Re: revised "generic syntax" internet draft

"Roy T. Fielding" <> Tue, 15 April 1997 23:33 UTC

Received: from cnri by id aa15037; 15 Apr 97 19:33 EDT
Received: from services.Bunyip.Com by CNRI.Reston.VA.US id aa23196; 15 Apr 97 19:33 EDT
Received: (from daemon@localhost) by (8.8.5/8.8.5) id TAA13605 for uri-out; Tue, 15 Apr 1997 19:19:08 -0400 (EDT)
Received: from (mocha.Bunyip.Com []) by (8.8.5/8.8.5) with SMTP id TAA13588 for <>; Tue, 15 Apr 1997 19:19:05 -0400 (EDT)
Received: from by with SMTP (5.65a/IDA-1.4.2b/CC-Guru-2b) id AA17514 (mail destined for; Tue, 15 Apr 97 19:19:04 -0400
Received: from by id aa22167; 15 Apr 97 16:12 PDT
To: Chris Newman <>
Cc: IETF URI list <>
Subject: Re: revised "generic syntax" internet draft
In-Reply-To: Your message of "Tue, 15 Apr 1997 13:07:23 PDT." <>
Date: Tue, 15 Apr 1997 16:12:43 -0700
From: "Roy T. Fielding" <>
Message-Id: <>
Precedence: bulk

>Here's the approaches to i18n I've seen:
>(1) US-ASCII only
>(2) ISO-8859-1 only
>(3) whatever localized character set is in use
>(4) Explicit labelling of character set
>(5) Unicode derivative.
>(1) Never works because it doesn't satisfy demand.
>(2) Never works and is even worse than (1) because not only does it fail
>to satisfy demand, but it uses up the "undefined" codepoints in such a way
>that an interoperable solution *can't* be deployed.
>(3) Never works, because it doesn't interoperate.  It results in a bunch
>of islands which can't communicate, except via US-ASCII.

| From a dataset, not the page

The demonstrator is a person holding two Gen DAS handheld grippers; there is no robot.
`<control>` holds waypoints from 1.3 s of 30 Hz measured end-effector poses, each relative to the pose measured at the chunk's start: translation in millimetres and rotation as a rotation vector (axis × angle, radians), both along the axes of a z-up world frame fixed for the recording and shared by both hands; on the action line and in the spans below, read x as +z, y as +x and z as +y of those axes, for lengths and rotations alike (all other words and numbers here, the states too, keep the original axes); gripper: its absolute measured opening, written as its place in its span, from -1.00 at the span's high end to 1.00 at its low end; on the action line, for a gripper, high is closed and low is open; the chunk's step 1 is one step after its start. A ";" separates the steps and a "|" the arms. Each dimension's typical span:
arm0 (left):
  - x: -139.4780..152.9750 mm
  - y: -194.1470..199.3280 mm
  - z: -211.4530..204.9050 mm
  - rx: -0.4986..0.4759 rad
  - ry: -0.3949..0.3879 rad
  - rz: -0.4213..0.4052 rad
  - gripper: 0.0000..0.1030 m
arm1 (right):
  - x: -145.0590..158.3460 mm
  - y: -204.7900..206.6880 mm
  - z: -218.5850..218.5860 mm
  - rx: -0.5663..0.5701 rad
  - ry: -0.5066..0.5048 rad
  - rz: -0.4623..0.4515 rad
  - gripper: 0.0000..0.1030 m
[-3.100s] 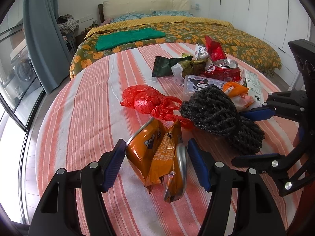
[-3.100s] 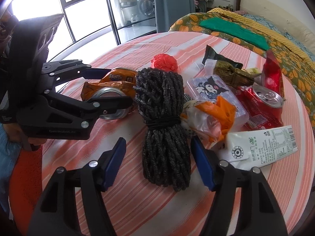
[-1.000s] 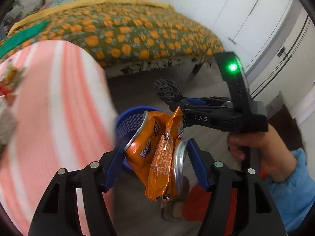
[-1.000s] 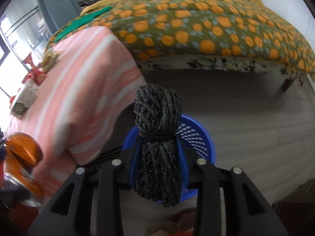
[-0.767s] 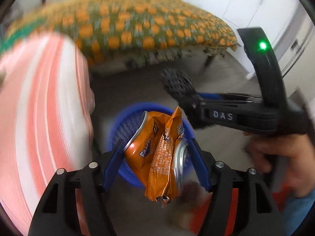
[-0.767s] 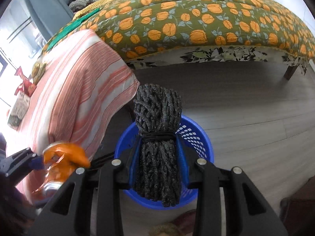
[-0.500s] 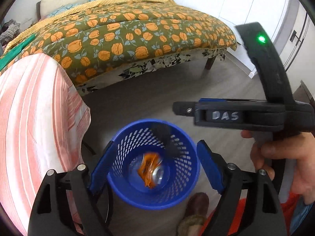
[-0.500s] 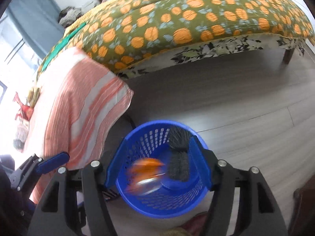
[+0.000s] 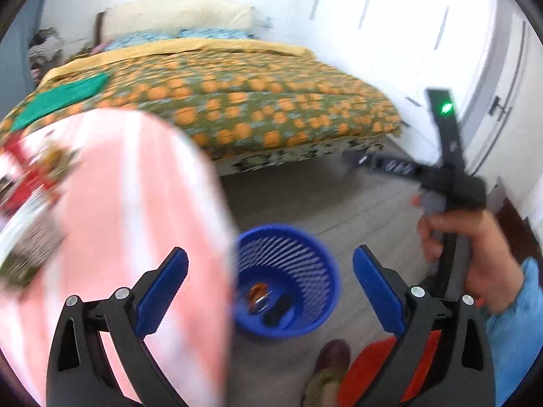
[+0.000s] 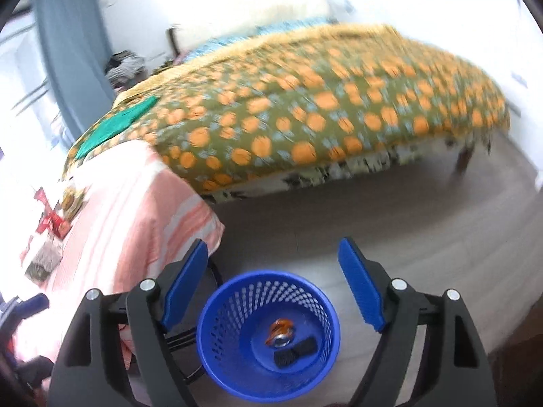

But that is what Martin said he wanted -- the ability of an author to
decide what readership is most important.  Why is it that it is okay
to localize the address, but not to localize the charset?

Will it lead to interoperability problems?  Yes, at least until the world
accepts a common charset on its own accord.

>(4) Works fine, but is very hard to support for ideographic characters.
>Dealing with mapping tables between ISO-2022, Unicode and whatever
>character set is supported by the display system is very hard.
>(5) Works fine, and has potential to be easier to support than (4).

Excuse me, but it doesn't work at all unless all systems use the same
charset for encoding URLs.  Since that is not the case today, we would
have to scrap all existing servers and browsers in order for (5) to work.
In other words, it is not an acceptable solution to those of use who
have to implement the specified protocol.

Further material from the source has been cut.